Background: Very low coverage (0.1 to 1x) whole genome sequencing (WGS) has become a promising and affordable approach to discover genomic variants of human populations for Genome-Wide Association Study (GWAS). To support genetic screening using Preimplantation Genetic Testing (PGT) in a large population, the sequencing coverage goes below 0.1x to an ultra-low level. However, its feasibility and effectiveness for GWAS remains undetermined.

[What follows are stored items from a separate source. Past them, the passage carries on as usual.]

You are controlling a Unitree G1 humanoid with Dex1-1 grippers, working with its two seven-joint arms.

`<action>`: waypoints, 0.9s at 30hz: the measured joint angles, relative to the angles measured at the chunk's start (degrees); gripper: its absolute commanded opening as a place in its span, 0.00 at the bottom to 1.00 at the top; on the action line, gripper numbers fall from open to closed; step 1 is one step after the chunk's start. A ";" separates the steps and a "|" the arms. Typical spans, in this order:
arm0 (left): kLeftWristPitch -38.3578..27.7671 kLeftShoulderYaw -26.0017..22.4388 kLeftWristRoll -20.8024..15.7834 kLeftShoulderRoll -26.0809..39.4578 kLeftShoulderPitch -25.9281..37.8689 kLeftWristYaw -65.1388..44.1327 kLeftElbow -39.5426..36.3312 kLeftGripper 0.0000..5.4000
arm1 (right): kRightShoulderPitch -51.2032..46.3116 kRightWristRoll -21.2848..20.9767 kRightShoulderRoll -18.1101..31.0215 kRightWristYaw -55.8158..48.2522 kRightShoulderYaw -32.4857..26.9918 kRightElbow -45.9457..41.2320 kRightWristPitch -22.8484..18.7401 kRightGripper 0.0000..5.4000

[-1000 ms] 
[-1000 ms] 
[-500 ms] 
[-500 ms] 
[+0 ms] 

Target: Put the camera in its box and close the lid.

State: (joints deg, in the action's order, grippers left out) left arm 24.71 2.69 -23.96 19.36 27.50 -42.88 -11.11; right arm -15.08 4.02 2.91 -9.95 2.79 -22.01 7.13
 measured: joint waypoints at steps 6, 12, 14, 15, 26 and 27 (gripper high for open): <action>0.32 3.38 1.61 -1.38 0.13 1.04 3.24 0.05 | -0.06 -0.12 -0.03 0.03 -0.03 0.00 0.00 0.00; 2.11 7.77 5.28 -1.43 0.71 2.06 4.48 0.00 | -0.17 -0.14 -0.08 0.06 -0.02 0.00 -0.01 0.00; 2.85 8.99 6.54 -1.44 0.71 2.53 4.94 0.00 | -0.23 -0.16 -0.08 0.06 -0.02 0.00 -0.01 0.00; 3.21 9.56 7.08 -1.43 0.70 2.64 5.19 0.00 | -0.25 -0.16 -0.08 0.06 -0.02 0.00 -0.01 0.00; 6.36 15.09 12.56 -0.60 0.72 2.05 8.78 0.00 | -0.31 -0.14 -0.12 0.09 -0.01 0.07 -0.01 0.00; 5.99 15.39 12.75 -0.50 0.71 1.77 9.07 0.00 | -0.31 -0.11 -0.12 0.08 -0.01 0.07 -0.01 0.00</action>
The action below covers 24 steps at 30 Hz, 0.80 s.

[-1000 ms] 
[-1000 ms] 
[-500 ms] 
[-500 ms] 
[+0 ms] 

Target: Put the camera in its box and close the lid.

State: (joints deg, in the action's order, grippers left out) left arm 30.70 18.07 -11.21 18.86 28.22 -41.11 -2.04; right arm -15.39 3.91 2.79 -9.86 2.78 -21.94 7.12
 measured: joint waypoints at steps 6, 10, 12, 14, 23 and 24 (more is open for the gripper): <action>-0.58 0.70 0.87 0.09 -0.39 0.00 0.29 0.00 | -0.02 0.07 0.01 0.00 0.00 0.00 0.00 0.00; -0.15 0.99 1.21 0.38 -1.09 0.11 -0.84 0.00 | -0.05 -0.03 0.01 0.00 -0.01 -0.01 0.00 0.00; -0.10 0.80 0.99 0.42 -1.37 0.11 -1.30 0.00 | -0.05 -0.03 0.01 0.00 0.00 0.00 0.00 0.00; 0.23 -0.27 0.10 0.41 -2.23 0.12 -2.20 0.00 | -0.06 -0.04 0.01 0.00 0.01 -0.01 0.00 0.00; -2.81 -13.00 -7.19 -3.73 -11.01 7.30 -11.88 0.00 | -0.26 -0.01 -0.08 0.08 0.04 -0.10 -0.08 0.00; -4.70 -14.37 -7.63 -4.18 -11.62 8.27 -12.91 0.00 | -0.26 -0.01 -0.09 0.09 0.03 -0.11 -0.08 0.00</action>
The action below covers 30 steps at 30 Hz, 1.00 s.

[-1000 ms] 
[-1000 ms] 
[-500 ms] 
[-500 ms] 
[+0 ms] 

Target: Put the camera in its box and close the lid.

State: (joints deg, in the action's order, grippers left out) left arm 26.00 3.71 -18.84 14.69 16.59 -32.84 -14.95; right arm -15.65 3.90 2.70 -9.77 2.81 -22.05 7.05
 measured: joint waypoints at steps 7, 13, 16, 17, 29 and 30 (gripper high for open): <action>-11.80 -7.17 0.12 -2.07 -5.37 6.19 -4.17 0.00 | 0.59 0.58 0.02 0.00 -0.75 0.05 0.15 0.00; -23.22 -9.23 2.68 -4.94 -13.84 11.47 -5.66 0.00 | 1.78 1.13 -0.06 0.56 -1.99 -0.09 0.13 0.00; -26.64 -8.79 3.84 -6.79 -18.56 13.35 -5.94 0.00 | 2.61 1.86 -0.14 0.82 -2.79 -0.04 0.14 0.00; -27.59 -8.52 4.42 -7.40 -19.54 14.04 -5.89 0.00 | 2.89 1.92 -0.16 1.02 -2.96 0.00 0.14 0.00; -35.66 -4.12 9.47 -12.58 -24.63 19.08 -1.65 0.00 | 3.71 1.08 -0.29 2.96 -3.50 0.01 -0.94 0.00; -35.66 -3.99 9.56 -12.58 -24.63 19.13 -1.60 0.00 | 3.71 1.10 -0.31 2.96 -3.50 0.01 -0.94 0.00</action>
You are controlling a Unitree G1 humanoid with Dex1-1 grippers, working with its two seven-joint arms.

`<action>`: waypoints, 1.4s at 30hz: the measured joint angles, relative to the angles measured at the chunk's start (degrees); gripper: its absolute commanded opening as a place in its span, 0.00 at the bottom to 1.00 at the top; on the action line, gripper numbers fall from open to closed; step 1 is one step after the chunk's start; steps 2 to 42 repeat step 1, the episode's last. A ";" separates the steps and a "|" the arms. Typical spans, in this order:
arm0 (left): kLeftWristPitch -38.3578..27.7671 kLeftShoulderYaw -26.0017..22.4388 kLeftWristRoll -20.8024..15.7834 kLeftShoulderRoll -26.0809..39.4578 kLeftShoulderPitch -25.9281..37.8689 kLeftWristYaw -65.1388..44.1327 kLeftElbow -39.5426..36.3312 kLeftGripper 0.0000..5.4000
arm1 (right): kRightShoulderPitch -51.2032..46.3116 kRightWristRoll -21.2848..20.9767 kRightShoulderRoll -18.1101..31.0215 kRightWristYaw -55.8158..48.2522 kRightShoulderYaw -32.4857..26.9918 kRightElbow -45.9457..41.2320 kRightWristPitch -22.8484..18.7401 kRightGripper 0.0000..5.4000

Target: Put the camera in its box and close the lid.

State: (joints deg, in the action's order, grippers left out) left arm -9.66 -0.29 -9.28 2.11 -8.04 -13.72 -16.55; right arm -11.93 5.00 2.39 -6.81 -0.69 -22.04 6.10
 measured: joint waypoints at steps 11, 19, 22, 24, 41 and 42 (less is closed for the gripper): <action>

Methods: We devised a pipeline to process ultra-low coverage WGS data and benchmarked the accuracy of genotype imputation at the combination of different coverages below 0.1x and sample sizes from 2,000 to 16,000, using 17,844 embryo PGT with approximately 0.04x average coverage and the standard Chinese sample HG005 with known genotypes. We then applied the imputed genotypes of 1,744 transferred embryos who have gestational ages and complete follow-up records to GWAS.
Results: The accuracy of genotype imputation under ultra-low coverage can be improved by increasing the sample size and applying a set of filters. From 1,744 born embryos, we identified 11 genomic risk loci associated with gestational ages and 166 genes mapped to these loci according to positional, expression quantitative trait locus and chromatin interaction strategies. Among these mapped genes, CRHBP, ICAM1 and OXTR were more frequently reported as preterm birth related. By joint analysis of gene expression data from previous studies, we constructed interrelationships of mainly CRHBP, ICAM1, PLAGL1, DNMT1, CNTLN, DKK1 and EGR2 with preterm birth, infant disease and breast cancer.
Conclusions: This study not only demonstrates that ultra-low coverage WGS could achieve relatively high accuracy of adequate genotype imputation and is capable of GWAS, but also provides insights into uncovering genetic associations of gestational age trait existed in the fetal embryo samples from Chinese or Eastern Asian populations.